The Dolphins have had difficulty fulfilling that requirement all season. In addition to blowing a 17-3 lead over the Patriots in Week 8, they also gave up a seven-point halftime lead over the Baltimore Ravens in Week 5 and a 13-point lead over the Carolina Panthers in Week 12. And in victories over the Cincinnati Bengals and Pittsburgh Steelers, the Dolphins failed to pull away with 14 and 10-point leads, respectively, forcing fans to sweat it out until the final gun in both circumstances.
The Patriots, meanwhile, have earned their living erasing deficits in recent weeks. In their last three games, they’ve comeback from a 24-point deficit to beat the Denver Broncos, a 10-point deficit to beat the Houston Texans and a 16-point deficit to defeat the Cleveland Browns.
Given the two teams’ track records, the Dolphins are more than capable of jumping out to a commanding lead over the Patriots on Sunday. If they do they’ll need to develop an assassin’s mentality or history could repeat itself.
In the event the Dolphins hold a two-score lead at any point on Sunday afternoon, the onus will fall on both sides of the ball to put the Patriots away. Offensive coordinator Mike Sherman must stay committed to running the football so the clock will expire faster while also remaining aggressive in order to go for the kill. Tannehill will need to be efficient for the entire game, avoiding costly turnovers that would invite a New England comeback.

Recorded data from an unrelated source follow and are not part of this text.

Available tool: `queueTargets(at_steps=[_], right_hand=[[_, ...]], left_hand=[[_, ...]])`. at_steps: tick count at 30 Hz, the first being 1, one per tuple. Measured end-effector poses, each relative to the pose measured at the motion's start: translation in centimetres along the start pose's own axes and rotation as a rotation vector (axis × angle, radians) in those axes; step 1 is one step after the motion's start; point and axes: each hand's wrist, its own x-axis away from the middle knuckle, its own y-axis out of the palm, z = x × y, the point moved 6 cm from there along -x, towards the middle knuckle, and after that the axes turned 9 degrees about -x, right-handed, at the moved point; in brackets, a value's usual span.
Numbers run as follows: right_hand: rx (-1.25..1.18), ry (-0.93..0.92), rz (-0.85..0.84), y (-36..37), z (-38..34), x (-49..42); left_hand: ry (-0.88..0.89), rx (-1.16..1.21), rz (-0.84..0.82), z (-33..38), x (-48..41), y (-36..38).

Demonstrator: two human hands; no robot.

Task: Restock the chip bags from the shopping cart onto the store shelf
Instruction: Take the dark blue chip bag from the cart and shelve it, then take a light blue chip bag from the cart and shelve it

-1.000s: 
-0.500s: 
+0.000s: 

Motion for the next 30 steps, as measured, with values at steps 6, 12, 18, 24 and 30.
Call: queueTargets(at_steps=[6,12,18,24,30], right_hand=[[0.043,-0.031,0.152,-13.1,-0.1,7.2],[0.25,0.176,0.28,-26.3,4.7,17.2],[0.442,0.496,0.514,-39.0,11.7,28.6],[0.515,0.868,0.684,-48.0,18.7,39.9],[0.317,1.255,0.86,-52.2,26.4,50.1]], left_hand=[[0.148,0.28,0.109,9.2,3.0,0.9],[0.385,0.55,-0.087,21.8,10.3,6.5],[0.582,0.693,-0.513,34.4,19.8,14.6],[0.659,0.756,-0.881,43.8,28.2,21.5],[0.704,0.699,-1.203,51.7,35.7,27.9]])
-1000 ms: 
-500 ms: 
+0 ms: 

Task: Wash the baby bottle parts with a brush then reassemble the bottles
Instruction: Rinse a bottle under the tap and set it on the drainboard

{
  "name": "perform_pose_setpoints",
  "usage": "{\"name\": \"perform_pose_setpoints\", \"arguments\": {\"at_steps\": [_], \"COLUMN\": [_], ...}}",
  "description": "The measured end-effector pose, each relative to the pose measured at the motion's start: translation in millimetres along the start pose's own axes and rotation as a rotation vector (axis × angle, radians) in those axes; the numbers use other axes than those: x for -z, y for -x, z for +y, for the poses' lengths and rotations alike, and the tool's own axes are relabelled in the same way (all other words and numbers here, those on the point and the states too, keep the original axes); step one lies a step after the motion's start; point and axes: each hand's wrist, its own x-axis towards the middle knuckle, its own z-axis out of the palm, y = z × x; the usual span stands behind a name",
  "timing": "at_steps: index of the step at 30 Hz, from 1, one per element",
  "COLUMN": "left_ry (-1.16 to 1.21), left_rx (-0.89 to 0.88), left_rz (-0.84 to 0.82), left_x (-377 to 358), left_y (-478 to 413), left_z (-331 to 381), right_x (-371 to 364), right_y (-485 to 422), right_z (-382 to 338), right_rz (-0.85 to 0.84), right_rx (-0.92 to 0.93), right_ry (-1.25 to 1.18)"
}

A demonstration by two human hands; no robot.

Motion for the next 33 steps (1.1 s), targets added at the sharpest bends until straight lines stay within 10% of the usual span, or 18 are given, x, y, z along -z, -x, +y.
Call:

The Dolphins’ defense must also keep its foot on the gas pedal. The unit has forfeited momentum too often in 2013 by allowing a touchdown drive just when it appeared the Dolphins were pulling away from their opponent.
The Patriots have owned the AFC East since Bill Belichick and Tom Brady‘s run began with a Super bowl title 12 years ago. The turning point could begin with the Dolphins playing their best football of the season for the entirety of 60 minutes on Sunday afternoon. Playing their best football for any fraction of 60 minutes might not be enough.